Hablaba sin mirarme, pero vi que las lágrimas le asomaban a los ojos. Recordé los discursos anuales cuando nos congregábamos en el comedor y escuchábamos el sencillo aparato de radio de que disponíamos, colocado en la mesa de la directora. El rey, nuestro gran líder, el único hombre merecedor de respeto, se dirigía a nosotras a través de aquellos viejos altavoces y nos hablaba de los progresos de la Ciudad de Arena, de los rascacielos que se estaban construyendo, del muro que nos protegía de los ejércitos, los virus y las amenazas externas. La Nueva América empezaba allí, aunque no era más que el principio de la reconstrucción, y nos aseguraba que estaríamos a salvo.

—Elegí seguir, Eve —continuó diciendo Florence—. Tenía ya cincuenta años, y mi familia había muerto. No me quedó otra opción; no podía sobrevivir sola. Pero tú tienes la oportunidad que no tuve yo.

Llegamos al manzano que extendía sus ramas junto al muro. Pip y yo nos habíamos sentado debajo de él muchas veces: comíamos manzanas y les dábamos las podridas a las ardillas.

—¿Y adónde voy? —pregunté con voz temblorosa.

—Si continúas recto tres kilómetros, llegarás a una carretera. —Al hablar, movía lentamente los finos labios, de piel agrietada y rasposa—. Será peligroso. Busca las señales que indican el número ochenta y vete hacia el oeste, en dirección a poniente. No te alejes de la carretera, pero tampoco circules por ella.

—¿Y después qué? —Buscó algo en el bolsillo de la bata y sacó una llave que acarició con sus ajadas manos como si fuese una joya.

—Si sigues caminando, llegarás al mar. Al otro lado del puente rojo hay un campamento. Según creo, se llama Califia. Si logras llegar hasta allí, te protegerán.

—¿Y qué ocurre en la Ciudad de Arena? —quise saber, mientras ella tanteaba el muro. Me di cuenta de que la conversación tocaba a su fin y las preguntas se agolpaban en mi mente—. ¿Qué les pasa a los recién nacidos? ¿Quién los cuida? ¿Conseguirán salir alguna vez las graduadas?

—Llevan a los niños a la ciudad, y en cuanto a las graduadas. —Bajó la cabeza, sin apartarse del muro—. Están al servicio del rey. Saldrán si él lo decide y en el momento en que lo disponga, cuando hayan nacido suficientes niños.

Detrás de unas ramas había un agujero tan pequeño que apenas se distinguía, ni siquiera a la luz del día. La profesora Florence introdujo la llave, la giró, y el muro de piedra se desplazó y dejó a la vista una estrecha puerta. Mirando hacia atrás, hacia el recinto, explicó:

—Se supone que es una salida de incendios.

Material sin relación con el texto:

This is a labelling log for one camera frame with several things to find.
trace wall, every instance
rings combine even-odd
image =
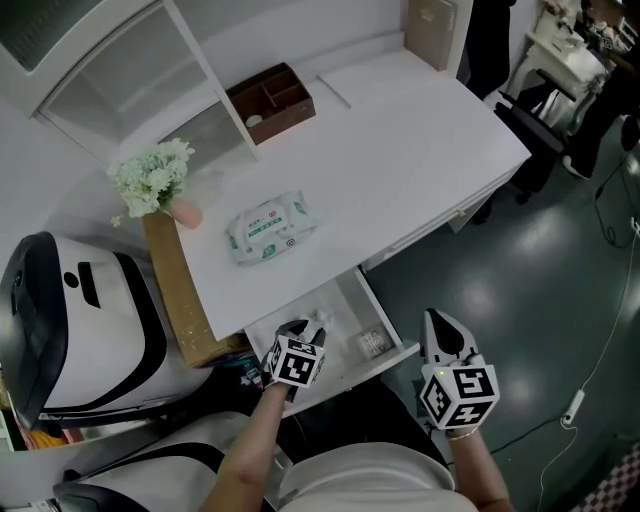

El bosque, cuyos límites iluminaba la perfecta y resplandeciente luna, se extendía ante mí. Allí estaba: el lugar de donde venía y adonde iba; mi pasado y mi futuro. Deseaba hacer más preguntas a la profesora sobre aquel extraño campamento llamado Califia y sobre los peligros de la carretera, pero en ese preciso momento surgió la luz de la linterna de la guardiana al doblar la esquina de los dormitorios.

La profesora Florence me empujó.

—¡Vete ya! —urgió—. ¡Márchate!

La puerta se cerró tras de mí tan rápidamente como se había abierto, dejándome sola en medio de la fría noche sin estrellas.